→ **Work to be completed**
Given the material below, output exactly the lines from the line with "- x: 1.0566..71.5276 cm" to the line with "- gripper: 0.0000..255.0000", both ends included, and no other lines.

→ **Records shown**
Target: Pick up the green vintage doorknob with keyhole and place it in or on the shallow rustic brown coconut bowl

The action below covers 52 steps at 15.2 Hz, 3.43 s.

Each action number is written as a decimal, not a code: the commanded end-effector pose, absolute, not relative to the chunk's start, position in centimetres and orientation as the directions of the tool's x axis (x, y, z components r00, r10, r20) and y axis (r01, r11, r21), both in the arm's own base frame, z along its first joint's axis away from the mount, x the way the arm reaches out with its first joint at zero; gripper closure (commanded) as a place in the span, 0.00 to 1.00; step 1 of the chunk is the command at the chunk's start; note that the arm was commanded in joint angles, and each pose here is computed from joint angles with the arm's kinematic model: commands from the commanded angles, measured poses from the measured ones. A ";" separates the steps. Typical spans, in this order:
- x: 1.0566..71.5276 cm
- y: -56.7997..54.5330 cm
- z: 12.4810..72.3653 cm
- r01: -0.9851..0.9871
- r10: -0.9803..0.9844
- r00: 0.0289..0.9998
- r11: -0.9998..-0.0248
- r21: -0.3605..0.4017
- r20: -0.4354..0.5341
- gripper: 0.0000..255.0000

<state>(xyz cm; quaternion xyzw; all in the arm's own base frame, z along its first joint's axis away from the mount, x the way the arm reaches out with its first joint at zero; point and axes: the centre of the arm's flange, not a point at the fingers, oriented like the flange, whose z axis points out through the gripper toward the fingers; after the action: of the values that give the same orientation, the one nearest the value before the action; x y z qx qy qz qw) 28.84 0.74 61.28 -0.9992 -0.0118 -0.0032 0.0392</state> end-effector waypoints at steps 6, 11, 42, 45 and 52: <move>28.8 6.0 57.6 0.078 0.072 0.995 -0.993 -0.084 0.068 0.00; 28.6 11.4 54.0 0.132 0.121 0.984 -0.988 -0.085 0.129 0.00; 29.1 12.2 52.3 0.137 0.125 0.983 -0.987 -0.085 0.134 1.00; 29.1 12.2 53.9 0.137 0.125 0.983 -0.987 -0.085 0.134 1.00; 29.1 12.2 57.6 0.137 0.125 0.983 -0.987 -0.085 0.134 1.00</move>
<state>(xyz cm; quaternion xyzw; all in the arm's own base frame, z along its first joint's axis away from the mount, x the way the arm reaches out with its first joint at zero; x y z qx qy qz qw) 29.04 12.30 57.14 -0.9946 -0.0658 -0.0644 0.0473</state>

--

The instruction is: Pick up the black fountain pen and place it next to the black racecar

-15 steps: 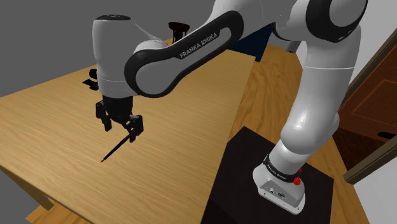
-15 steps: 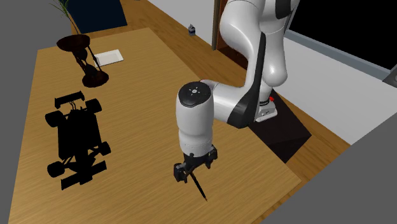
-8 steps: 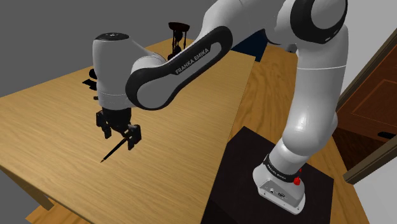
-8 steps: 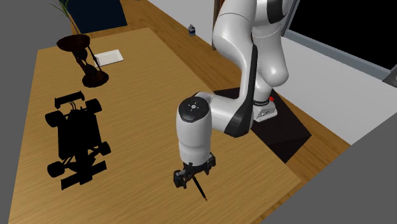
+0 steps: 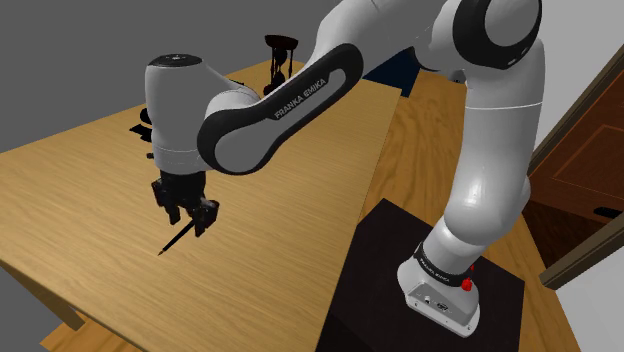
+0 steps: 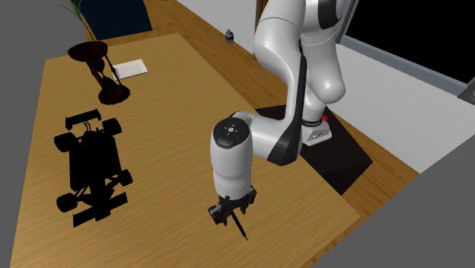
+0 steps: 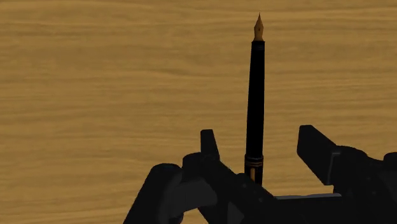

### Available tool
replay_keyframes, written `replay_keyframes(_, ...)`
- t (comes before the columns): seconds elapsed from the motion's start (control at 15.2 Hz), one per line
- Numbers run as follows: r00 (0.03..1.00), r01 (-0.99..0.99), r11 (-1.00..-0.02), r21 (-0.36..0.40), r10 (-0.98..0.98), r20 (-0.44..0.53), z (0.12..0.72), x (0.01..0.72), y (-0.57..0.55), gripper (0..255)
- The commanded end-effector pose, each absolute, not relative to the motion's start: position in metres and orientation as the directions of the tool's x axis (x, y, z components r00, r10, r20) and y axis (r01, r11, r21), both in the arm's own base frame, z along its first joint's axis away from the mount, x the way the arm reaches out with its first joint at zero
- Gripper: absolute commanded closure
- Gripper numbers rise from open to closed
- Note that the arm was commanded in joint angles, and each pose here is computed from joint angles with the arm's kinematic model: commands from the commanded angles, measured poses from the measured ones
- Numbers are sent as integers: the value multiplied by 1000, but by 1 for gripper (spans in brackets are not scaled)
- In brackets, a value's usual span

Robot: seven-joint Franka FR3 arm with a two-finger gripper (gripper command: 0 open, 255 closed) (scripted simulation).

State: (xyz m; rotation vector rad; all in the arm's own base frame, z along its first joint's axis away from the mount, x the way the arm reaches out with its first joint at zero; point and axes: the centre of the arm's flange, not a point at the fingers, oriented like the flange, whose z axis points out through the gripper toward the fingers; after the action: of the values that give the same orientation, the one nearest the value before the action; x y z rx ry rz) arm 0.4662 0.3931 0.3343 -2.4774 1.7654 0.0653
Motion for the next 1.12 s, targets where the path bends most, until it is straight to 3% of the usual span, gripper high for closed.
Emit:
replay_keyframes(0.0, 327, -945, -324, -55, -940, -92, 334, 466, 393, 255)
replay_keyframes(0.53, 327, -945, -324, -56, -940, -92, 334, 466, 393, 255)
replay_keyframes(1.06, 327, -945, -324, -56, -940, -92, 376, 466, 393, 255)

→ **Task output**
- x: 1.0566..71.5276 cm
- y: -56.7997..54.5330 cm
- z: 12.4810..72.3653 cm
- r01: -0.9851..0.9871
- r10: -0.9803..0.9844
- r00: 0.0289..0.9998
- r11: -0.9998..-0.0248
- r21: -0.3605..0.4017
- r20: -0.4354..0.5341
- gripper: 0.0000..255.0000

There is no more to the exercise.